§ **Task details**: Return each line of the listing below, unchanged, and omit the images.
= Beginning of Section =
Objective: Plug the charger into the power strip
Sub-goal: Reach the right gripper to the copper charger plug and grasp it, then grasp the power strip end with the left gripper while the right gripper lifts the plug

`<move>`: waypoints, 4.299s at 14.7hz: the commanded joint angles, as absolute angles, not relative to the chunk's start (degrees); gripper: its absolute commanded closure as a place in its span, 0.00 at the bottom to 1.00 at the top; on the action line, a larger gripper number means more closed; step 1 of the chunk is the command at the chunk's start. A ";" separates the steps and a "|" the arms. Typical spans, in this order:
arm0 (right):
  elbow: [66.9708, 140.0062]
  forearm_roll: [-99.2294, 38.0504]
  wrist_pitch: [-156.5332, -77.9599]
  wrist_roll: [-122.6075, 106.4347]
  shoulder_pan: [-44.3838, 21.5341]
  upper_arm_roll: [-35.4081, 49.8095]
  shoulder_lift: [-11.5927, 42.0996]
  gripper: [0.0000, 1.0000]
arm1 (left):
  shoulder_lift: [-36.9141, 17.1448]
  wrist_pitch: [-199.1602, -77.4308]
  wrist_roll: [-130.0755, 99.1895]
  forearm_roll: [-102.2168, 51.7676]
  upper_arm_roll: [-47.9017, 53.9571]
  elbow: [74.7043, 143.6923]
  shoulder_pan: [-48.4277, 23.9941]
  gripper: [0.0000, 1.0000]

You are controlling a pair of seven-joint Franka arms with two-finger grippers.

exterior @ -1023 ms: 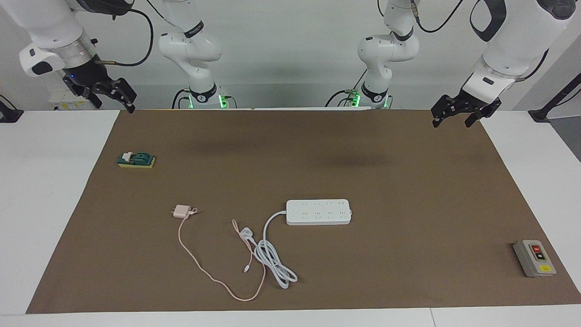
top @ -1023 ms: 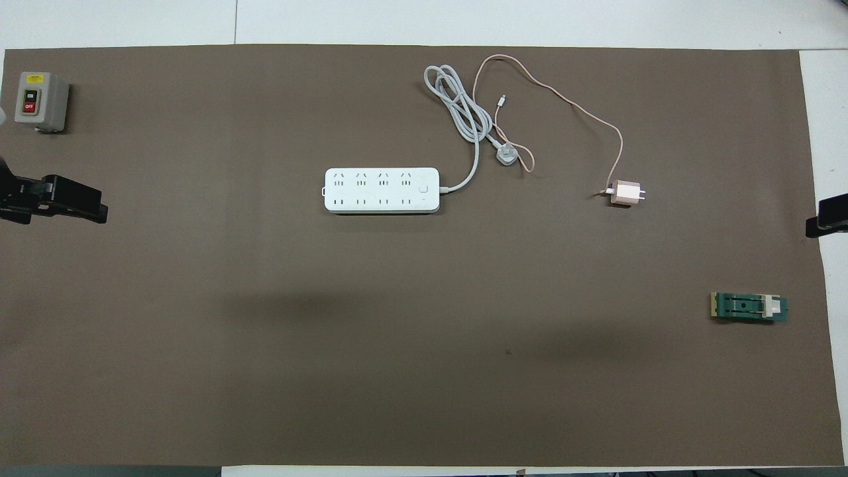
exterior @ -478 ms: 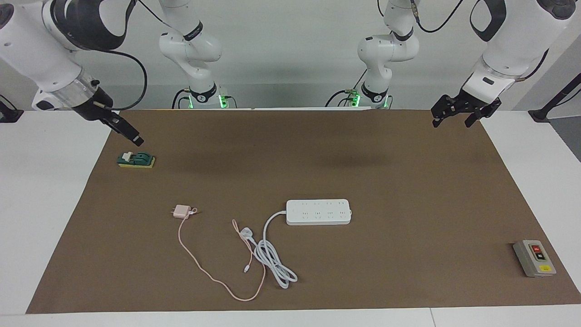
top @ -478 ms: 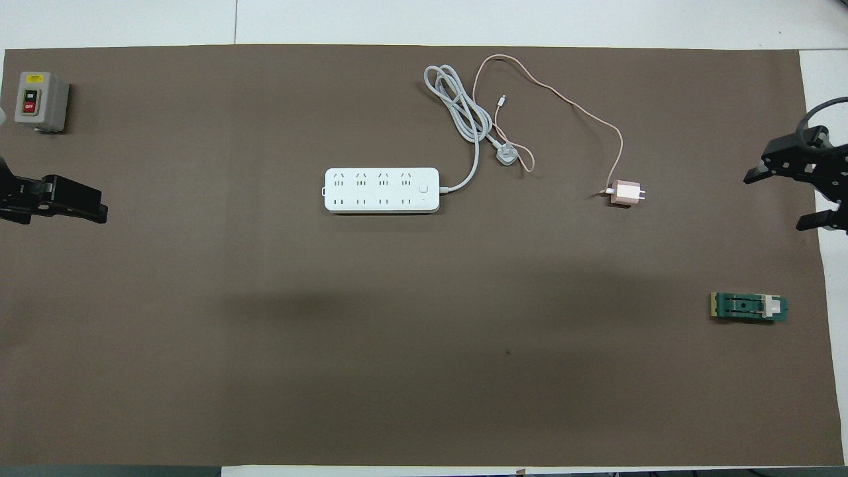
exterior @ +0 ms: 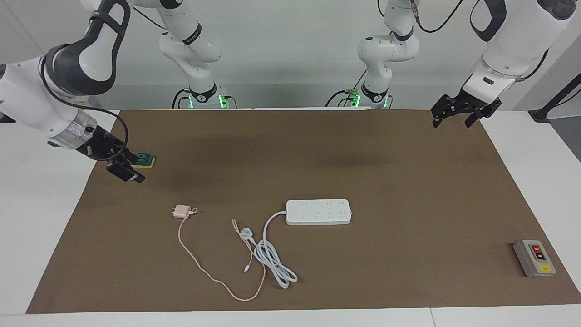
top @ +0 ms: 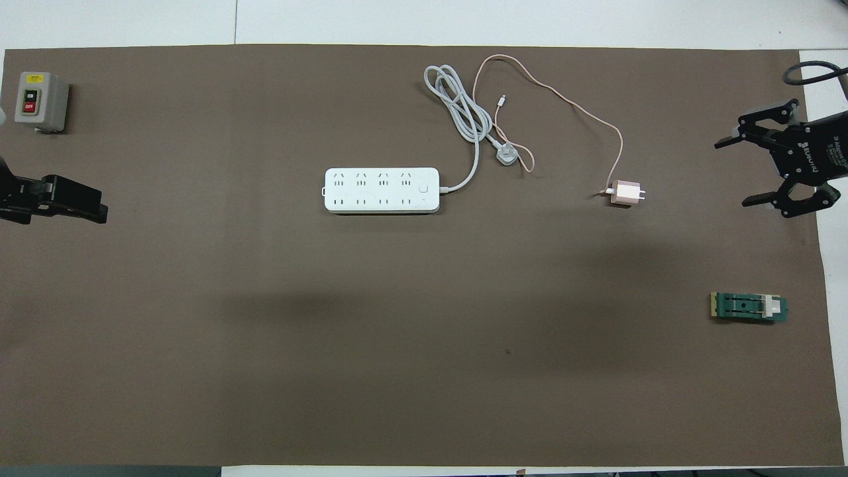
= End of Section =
§ **Written answer**:
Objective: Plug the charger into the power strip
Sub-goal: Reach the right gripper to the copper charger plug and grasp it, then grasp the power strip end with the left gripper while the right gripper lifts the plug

`<move>`: waypoints, 4.299s at 14.7hz: the commanded joint angles, as absolute angles, not relative to the chunk's start (degrees); gripper: its absolute commanded closure as a place in its span, 0.00 at the bottom to 1.00 at the top; on the action line, a larger gripper number means more closed; step 1 of the chunk is the command at the chunk's start. A ";" separates the steps and a "|" the arms. Typical spans, in this order:
arm0 (right):
  elbow: [66.9708, 140.0062]
  forearm_roll: [-99.2294, 38.0504]
  wrist_pitch: [-156.5332, -77.9599]
  wrist_roll: [-122.6075, 106.4347]
  shoulder_pan: [-44.3838, 21.5341]
  upper_arm_roll: [-35.4081, 49.8095]
  shoulder_lift: [-11.5927, 42.0996]
  gripper: [0.0000, 1.0000]
arm1 (left):
  shoulder_lift: [-36.9141, 17.1448]
  wrist_pitch: [-199.1602, -77.4308]
  wrist_roll: [-130.0755, 99.1895]
  forearm_roll: [-102.2168, 51.7676]
  upper_arm_roll: [-47.9017, 53.9571]
  elbow: [74.7043, 143.6923]
  shoulder_pan: [-48.4277, 23.9941]
  gripper: [0.0000, 1.0000]

You are controlling a pair of seven-joint Franka arms with two-finger grippers.

exterior @ -1023 ms: 
top @ -1023 ms: 
exterior @ -478 ms: 
top @ -478 ms: 
exterior @ +0 ms: 
top @ +0 ms: 

The output for this exercise is finished.